ASSIGNMENT: Wherever the word "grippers" occurs in the listing below, copy that whole line.

GIVEN ENTRIES:

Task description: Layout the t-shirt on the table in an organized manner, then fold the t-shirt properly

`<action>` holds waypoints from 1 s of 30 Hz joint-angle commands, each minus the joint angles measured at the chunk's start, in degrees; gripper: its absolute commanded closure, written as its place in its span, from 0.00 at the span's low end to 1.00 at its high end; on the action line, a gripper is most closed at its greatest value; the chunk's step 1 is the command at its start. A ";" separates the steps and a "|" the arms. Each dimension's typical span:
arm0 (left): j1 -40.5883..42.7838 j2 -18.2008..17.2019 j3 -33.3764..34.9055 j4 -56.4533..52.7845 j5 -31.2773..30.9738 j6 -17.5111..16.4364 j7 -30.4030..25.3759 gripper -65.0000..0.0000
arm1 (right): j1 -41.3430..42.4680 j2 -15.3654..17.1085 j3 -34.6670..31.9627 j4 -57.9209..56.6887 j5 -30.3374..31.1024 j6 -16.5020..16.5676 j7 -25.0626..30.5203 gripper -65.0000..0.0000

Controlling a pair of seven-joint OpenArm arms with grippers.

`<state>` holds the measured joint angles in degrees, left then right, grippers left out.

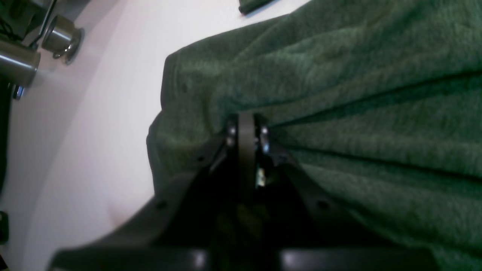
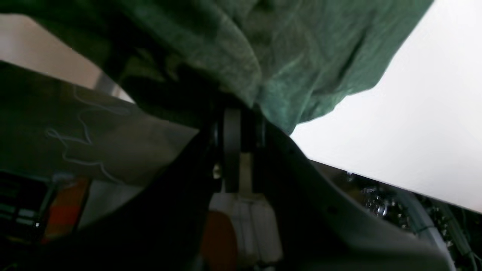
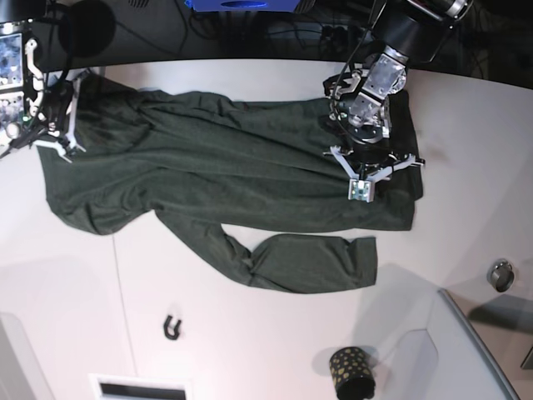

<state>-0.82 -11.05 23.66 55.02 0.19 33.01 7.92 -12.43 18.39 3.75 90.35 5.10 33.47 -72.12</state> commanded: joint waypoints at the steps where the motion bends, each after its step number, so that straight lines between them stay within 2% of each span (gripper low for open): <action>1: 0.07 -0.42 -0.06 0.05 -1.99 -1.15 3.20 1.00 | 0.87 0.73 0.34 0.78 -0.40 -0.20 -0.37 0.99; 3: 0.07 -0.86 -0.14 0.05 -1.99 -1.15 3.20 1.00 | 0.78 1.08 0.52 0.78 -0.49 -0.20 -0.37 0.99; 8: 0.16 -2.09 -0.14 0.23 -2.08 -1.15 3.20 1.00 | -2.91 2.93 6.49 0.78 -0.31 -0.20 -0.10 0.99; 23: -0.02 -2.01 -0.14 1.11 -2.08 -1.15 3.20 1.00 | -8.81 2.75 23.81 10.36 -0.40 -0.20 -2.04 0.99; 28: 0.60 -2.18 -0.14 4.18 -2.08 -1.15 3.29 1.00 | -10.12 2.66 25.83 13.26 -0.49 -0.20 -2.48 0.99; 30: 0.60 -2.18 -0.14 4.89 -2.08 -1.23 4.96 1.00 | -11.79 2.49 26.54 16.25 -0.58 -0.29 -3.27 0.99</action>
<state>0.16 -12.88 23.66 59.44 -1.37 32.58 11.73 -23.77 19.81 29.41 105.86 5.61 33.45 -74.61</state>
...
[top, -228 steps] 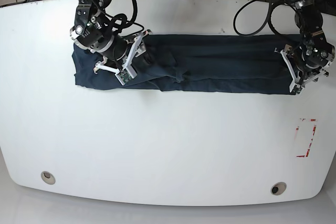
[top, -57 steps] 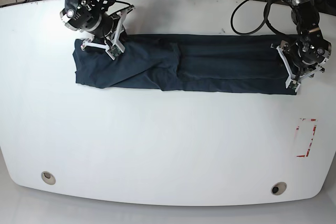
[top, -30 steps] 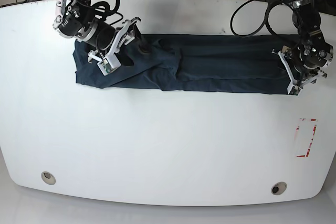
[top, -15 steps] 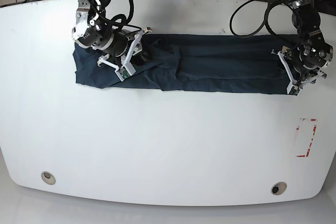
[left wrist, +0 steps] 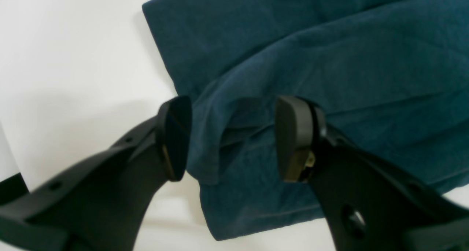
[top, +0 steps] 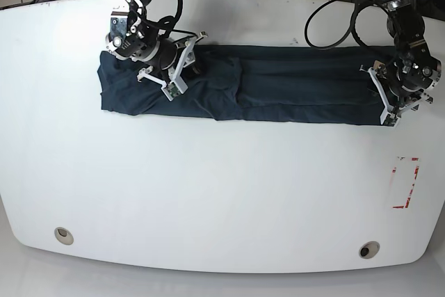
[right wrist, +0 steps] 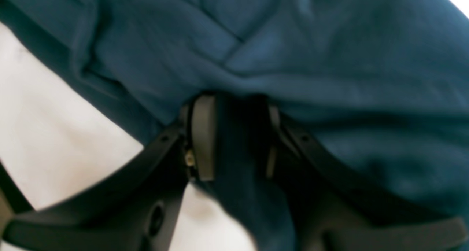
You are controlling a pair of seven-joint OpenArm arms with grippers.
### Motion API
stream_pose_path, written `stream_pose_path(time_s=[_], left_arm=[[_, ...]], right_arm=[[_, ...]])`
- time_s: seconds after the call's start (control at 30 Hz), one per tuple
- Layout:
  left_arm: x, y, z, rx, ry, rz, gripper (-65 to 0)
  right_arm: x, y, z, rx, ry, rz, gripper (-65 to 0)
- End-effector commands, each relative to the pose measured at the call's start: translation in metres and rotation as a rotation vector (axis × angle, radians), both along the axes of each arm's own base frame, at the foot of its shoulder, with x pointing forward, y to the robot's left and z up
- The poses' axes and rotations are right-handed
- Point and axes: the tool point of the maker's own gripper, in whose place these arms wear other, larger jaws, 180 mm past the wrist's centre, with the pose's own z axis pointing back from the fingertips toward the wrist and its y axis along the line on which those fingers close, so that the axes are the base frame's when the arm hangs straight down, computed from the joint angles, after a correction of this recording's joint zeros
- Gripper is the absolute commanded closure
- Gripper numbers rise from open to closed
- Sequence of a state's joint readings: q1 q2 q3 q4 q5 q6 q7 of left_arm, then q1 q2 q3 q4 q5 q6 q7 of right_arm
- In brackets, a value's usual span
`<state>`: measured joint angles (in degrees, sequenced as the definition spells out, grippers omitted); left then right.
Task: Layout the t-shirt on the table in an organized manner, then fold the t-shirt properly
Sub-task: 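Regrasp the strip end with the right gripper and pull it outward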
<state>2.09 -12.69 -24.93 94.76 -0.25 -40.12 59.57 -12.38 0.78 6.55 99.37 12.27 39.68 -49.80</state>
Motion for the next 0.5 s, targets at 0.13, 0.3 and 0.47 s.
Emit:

RESULT OF THIS EXERCISE:
Controlling a pair of seven-joint OpenArm arms with grippers.
`<state>` holds the measured joint angles in degrees, left then right, grippers left out.
You are controlling a pair of seven-joint OpenArm arms with grippers.
`<state>`: measured joint angles (in degrees, sequenced as the definition spells out, grippers omitted); left then right.

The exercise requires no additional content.